WHAT YOU NEED TO DO:
Give the data below again exactly, and drop each picture from it.

SUPPLIED DATA:
[Start of section]

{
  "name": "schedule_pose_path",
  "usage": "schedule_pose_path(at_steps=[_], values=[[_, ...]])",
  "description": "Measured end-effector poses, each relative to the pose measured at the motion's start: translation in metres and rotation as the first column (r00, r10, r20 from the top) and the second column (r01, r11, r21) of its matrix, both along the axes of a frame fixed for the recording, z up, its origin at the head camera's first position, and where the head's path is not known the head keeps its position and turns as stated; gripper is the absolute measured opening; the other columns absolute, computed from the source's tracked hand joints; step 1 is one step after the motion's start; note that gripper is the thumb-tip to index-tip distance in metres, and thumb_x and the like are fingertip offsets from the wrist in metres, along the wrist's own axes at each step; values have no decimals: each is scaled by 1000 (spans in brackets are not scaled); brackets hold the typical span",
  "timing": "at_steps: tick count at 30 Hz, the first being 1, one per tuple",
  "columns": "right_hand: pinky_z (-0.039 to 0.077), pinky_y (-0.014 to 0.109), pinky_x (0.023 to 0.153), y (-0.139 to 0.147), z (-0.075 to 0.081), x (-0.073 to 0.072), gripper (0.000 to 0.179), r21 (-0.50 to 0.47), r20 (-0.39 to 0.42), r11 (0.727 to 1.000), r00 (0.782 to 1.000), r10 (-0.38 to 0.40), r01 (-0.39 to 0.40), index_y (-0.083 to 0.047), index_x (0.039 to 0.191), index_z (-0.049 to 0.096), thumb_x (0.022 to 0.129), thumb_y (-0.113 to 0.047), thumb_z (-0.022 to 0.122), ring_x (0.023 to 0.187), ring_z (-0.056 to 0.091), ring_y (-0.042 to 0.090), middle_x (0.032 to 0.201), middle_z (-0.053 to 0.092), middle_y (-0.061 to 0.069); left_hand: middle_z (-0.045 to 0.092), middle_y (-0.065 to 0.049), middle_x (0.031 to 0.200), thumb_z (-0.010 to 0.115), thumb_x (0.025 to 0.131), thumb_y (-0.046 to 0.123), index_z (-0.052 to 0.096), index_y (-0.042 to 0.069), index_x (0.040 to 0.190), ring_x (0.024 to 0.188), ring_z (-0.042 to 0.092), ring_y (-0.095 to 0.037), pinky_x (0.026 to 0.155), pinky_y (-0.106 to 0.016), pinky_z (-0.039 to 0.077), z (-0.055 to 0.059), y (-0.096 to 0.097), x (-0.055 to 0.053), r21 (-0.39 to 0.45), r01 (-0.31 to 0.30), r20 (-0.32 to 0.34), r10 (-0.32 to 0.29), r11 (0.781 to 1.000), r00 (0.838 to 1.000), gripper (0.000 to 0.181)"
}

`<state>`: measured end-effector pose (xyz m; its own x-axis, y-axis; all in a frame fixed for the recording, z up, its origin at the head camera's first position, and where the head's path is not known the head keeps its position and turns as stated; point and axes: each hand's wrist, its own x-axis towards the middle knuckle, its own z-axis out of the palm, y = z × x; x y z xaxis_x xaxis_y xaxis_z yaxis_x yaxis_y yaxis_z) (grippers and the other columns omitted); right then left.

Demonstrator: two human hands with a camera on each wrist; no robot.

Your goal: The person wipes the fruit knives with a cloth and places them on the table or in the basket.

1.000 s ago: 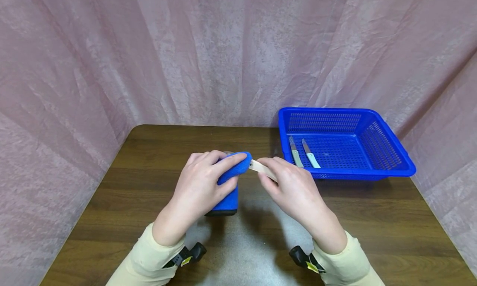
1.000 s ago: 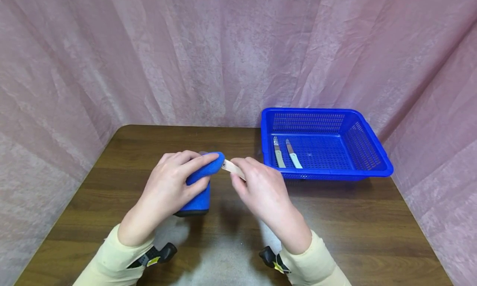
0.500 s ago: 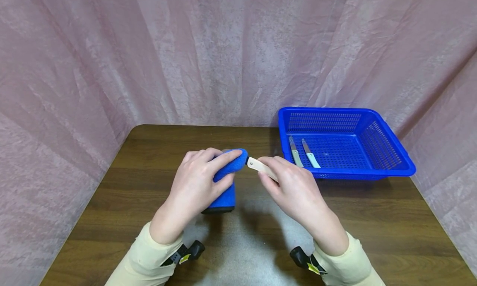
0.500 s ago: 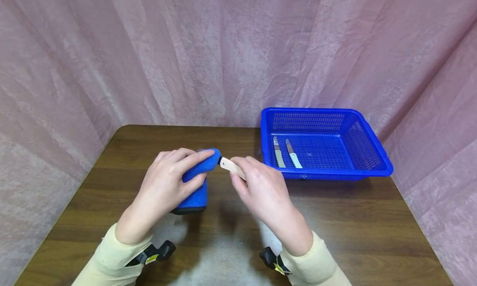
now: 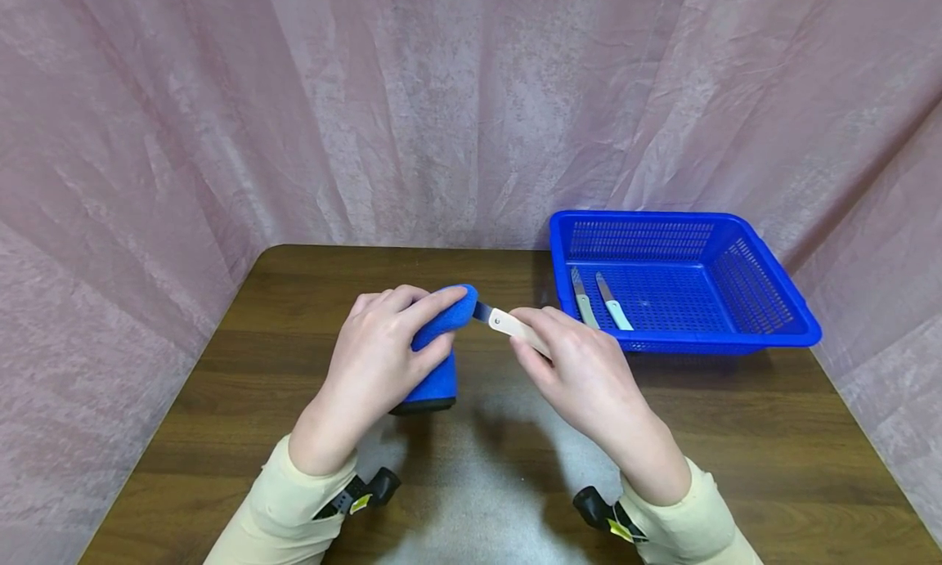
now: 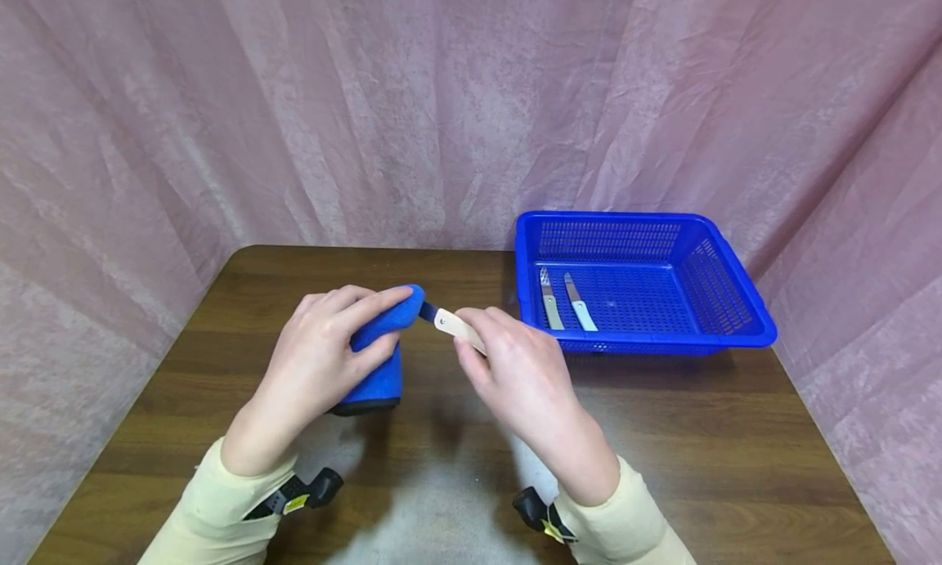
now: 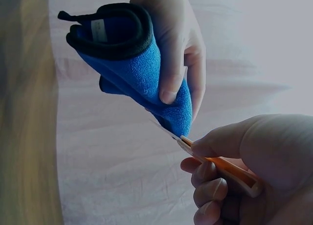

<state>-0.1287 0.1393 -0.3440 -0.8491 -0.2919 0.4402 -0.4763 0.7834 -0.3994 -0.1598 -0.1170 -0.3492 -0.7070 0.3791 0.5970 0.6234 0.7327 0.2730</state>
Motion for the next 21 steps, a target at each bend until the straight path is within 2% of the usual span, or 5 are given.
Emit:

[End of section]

SOLUTION FOR THIS PROBLEM:
{
  "name": "schedule_pose_path",
  "usage": "schedule_pose_path(at_steps=[_], values=[[_, ...]])",
  "description": "Measured end-effector poses, each relative to the pose measured at the motion's start: translation in metres and rotation as the first column (r00, r10, r20 from the top) and the second column (r01, r11, r21) of its matrix, both along the axes of a frame fixed for the recording, z up, its origin at the head camera's first position, and where the head's path is not known the head keeps its position and turns as stated; gripper is the absolute measured opening; the other columns absolute, computed from the source's tracked hand joints; step 1 is one step after the motion's start; note that gripper is the thumb-tip to index-tip distance in metres, and thumb_x and the like are fingertip offsets from the wrist in metres, along the wrist's own axes at each step; values have no decimals: each is scaled by 1000 (spans in brackets are not scaled); brackets hold the typical span",
  "timing": "at_steps: tick count at 30 Hz, the first being 1, one per tuple",
  "columns": "right_hand: pinky_z (-0.039 to 0.077), pinky_y (-0.014 to 0.109), pinky_x (0.023 to 0.153), y (-0.139 to 0.147), z (-0.075 to 0.081), x (-0.073 to 0.072), gripper (0.000 to 0.179), r21 (-0.50 to 0.47), r20 (-0.39 to 0.42), r11 (0.727 to 1.000), r00 (0.782 to 1.000), r10 (-0.38 to 0.40), r01 (-0.39 to 0.40), index_y (-0.083 to 0.047), index_x (0.039 to 0.191), index_z (-0.049 to 0.096), thumb_x (0.022 to 0.129), thumb_y (-0.113 to 0.047), thumb_z (-0.022 to 0.122), ring_x (0.023 to 0.187), ring_z (-0.056 to 0.091), ring_y (-0.042 to 0.090), middle_x (0.032 to 0.201), middle_z (-0.053 to 0.092), middle_y (-0.061 to 0.069); left_hand: middle_z (-0.045 to 0.092), middle_y (-0.065 to 0.049), middle_x (0.031 to 0.200), thumb_z (-0.010 to 0.115), thumb_x (0.025 to 0.131), thumb_y (-0.046 to 0.123), index_z (-0.052 to 0.096), index_y (-0.042 to 0.069), index_x (0.040 to 0.190), ring_x (0.024 to 0.188), ring_z (-0.042 to 0.092), ring_y (-0.095 to 0.037), pinky_x (0.026 to 0.155), pinky_y (-0.106 to 0.016), pinky_z (-0.039 to 0.077), z (-0.055 to 0.059), y (-0.096 to 0.097), x (-0.055 to 0.053), r21 (-0.39 to 0.45), r01 (-0.31 to 0.30), r20 (-0.32 to 0.34), r10 (-0.32 to 0.29), r11 (0.781 to 1.000), r00 (0.838 to 1.000), gripper (0.000 to 0.181)"
}

`<state>`: measured end-effector pose (xyz m; its own x-axis, y-axis; all in a frame fixed for the recording, z up, its origin at the head camera's first position, and where the head's path is not known the head keeps its position and turns as stated; point and axes: each hand's wrist, its own x-axis towards the middle knuckle, its own z-axis out of the palm, y = z × x; x y z xaxis_x xaxis_y xaxis_z yaxis_x yaxis_y yaxis_z) (grippers and the other columns omitted); right then left.

Demonstrator: two human hands with a camera on each wrist; no robot.

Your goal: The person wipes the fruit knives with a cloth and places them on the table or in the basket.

1.000 s ago: 
1.000 s ago: 
0.500 s ago: 
0.500 s ago: 
now: 
now: 
now: 

<state>-0.1287 0.1393 -0.3440 -0.8491 -0.2919 0.4402 -0.4763 0.7834 -0.3994 -0.1598 -0.1170 -0.3492 -0.7070 0.3791 0.5970 0.6234 0.7327 0.2730</state>
Motion for the next 21 steps, a target at each bend until the straight path is within 2% of the usual span, or 5 are given.
Emit:

No more output is needed.